Standard abbreviations
- ISO 4: Gleichheit

= Die Gleichheit =

Die Gleichheit (Equality) was a Social Democratic bimonthly magazine issued by the women's proletarian movement in Germany from 1890 to 1923. For many years it was the official organ of the international women's socialist movement.

==Foundation==
Die Gleichheit had appeared in early 1890 as Die Arbeiterin (The [female] Worker), a successor to the short-lived Die Staatsbürgerin (The Citizeness) founded by Gertrud Guillaume-Schack and banned in June 1886.
Die Arbeiterin was published by the Social Democrat Emma Ihrer in Velten for more than a year from 1890 to 1891 with little success. In January 1892, with the magazine facing financial ruin, editorial direction was placed in the hands of Clara Zetkin (1857–1933) by Heinrich Dietz, the magazine's Social democrat-backing publisher. Zetkin renamed the paper Die Gleichheit when she took over.

==History==
Zetkin edited Gleichheit until 1917. At the First International Conference of Socialist Women in Stuttgart, 1907 it was reported that the magazine had a distribution of 70,000 copies. The editorial board of Die Gleichheit was elected as the central organ of the Women's International Council of Socialist and Labour Organizations until the next international congress.

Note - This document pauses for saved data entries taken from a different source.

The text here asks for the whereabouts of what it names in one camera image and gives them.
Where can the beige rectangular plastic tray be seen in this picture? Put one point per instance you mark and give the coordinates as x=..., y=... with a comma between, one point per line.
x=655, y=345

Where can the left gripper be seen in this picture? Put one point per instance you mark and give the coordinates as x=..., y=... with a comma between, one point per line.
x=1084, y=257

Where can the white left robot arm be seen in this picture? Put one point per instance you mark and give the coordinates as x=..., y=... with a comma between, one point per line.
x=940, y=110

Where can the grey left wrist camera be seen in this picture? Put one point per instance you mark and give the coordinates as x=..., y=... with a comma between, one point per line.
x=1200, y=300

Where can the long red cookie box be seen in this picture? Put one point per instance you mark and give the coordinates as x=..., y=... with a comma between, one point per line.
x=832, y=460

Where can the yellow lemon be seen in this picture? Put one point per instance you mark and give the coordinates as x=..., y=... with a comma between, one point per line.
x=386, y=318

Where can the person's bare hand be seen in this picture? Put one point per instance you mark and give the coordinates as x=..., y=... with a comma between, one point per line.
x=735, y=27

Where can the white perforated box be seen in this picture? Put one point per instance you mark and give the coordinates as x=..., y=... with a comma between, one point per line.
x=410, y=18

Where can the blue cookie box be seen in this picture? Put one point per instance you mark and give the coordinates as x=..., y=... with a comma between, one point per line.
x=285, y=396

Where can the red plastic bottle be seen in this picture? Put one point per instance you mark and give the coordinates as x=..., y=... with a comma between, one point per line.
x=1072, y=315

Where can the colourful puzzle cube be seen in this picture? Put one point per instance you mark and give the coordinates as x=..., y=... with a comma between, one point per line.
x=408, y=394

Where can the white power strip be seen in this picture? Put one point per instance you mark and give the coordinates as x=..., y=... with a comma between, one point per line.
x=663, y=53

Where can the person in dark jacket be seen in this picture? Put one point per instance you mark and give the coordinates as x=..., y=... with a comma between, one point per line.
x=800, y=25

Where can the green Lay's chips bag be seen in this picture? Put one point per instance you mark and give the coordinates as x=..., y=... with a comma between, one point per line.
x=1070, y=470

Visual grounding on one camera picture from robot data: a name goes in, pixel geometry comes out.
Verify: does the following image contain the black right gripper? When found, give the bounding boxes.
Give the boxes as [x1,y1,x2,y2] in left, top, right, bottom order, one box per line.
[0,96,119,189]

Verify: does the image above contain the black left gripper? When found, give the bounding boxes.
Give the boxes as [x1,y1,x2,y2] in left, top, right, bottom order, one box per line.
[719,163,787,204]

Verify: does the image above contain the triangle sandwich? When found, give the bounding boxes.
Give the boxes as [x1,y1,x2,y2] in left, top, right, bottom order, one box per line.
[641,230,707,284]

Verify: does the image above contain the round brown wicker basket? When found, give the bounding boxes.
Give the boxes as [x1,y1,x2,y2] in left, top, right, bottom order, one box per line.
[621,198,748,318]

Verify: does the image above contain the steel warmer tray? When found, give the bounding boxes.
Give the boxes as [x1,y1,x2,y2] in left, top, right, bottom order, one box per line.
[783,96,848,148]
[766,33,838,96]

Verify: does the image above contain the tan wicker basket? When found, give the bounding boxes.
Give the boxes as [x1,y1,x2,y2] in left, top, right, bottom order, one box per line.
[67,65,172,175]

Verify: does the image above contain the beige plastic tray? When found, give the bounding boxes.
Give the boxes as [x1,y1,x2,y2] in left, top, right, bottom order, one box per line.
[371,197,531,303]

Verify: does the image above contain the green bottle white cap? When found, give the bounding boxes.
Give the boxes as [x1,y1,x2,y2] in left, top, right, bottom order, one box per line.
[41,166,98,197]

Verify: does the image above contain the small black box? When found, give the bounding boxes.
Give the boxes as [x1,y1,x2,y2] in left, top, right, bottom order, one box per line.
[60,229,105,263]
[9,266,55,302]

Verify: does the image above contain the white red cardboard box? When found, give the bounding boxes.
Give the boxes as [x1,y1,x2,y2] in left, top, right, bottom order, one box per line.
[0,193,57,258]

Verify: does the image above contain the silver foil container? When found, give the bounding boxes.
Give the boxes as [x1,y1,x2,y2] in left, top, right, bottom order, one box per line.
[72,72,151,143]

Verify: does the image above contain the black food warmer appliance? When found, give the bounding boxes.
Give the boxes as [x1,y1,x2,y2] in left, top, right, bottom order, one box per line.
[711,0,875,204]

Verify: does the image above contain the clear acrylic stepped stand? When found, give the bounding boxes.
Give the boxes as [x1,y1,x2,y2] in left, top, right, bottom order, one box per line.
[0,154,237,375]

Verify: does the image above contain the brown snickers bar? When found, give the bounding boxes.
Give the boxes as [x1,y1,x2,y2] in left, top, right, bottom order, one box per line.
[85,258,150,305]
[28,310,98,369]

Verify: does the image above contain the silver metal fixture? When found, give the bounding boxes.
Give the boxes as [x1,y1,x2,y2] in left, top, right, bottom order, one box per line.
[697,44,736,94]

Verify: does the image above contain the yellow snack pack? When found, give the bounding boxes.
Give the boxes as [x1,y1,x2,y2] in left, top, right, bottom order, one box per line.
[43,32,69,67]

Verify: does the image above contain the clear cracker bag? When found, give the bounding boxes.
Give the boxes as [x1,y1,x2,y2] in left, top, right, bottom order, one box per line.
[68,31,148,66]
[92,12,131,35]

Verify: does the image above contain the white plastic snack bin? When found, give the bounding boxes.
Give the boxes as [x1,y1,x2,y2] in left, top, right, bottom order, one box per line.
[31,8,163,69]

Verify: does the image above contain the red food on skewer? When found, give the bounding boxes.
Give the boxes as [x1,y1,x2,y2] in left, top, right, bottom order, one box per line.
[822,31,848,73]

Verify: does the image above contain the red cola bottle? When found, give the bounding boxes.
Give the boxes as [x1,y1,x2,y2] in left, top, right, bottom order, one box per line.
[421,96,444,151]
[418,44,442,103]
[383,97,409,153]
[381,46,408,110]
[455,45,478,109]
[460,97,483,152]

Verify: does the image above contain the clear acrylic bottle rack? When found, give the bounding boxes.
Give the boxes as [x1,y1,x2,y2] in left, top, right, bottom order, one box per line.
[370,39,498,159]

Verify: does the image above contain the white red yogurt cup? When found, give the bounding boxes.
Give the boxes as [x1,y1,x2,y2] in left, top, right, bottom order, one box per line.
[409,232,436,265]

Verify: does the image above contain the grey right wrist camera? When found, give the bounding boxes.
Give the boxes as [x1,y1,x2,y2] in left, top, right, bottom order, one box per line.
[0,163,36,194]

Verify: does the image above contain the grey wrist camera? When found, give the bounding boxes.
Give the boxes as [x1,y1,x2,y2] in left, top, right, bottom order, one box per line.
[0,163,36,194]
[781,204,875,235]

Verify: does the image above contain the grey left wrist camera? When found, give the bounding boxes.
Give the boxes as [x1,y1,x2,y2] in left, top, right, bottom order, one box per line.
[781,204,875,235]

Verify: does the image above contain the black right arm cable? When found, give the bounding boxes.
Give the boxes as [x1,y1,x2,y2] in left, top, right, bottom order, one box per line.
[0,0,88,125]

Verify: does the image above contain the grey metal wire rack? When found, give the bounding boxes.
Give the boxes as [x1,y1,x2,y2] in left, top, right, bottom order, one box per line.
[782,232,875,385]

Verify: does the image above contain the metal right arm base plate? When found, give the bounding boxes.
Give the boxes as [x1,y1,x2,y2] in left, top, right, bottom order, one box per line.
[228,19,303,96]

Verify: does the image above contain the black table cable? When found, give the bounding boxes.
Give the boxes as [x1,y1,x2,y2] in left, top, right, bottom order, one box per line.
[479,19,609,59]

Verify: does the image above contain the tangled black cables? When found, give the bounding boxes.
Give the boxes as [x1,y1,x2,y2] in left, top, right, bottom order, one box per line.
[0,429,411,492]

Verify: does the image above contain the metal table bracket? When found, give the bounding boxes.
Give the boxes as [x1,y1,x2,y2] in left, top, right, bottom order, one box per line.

By 1910 Die Gleichheit, the central socialist organ for women workers, had a circulation on 80,000. At the Second International Women's Conference in Copenhagen in 1910 Die Gleichheit was once again recognized as the official organ of the international women's socialist movement.

From 1919 to 1922 the paper was edited by Clara Bohm-Schuch. The paper ceased publication in 1923.